Driving back to the office, I tried to put the pieces together. The only trouble was that I didn’t know whether they were to one puzzle or two. What Elliott had reported proved beyond any doubt that Gavin McDermott knew all about causing respiratory arrest in patients using paralyzing anesthesia drugs. But what possible reason could he have for killing his own patients? He gained nothing from their deaths, and indeed, the cumulative result had been a slipping of his reputation and whispering among his peers. I remembered what Julia Gordon had said about these cases usually being the work of deranged individuals. Surely Gavin McDermott wouldn’t be the first surgeon to slip off the edge. Perhaps the deaths were part of a systematic effort on his part to free up beds for more critically ill patients? But in the past when Gavin had gotten into trouble, it had been with alcohol. If he were going through some kind of personal crisis, you’d expect him to start drinking, not become psychotic.

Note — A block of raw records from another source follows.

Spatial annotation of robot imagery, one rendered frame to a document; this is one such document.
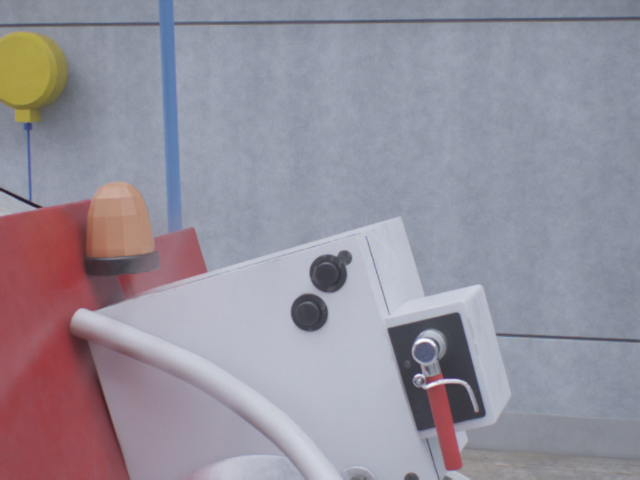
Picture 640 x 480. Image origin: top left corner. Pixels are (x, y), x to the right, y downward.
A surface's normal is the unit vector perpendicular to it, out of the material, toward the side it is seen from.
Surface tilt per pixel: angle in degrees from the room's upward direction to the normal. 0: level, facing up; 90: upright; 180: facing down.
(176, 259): 73
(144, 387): 90
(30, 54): 90
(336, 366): 90
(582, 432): 90
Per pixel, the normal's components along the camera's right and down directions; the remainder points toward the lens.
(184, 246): 0.92, -0.27
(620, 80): -0.25, 0.11

And where did Claudia fit into all of this? Was it possible that Carlos was Prescott Memorial’s angel of death? It certainly made sense. Not only was he in and out of the hospital with access to all kinds of drugs, but usually it was first-line caregivers—nurses and paramedics— whose burnout manifested itself in homicide. I wondered if perhaps he had some sort of grudge against McDermott, and made a mental note to mention it to Blades.
When I got back to the office, I found a note from Cheryl saying that she’d gone to the police station to pick up Claudia’s father, as well as a message to call Julia Gordon at the medical examiner’s office. I punched in the number on the message slip and found myself listening to elevator music while I waited on hold for the forensic pathologist to come to the phone.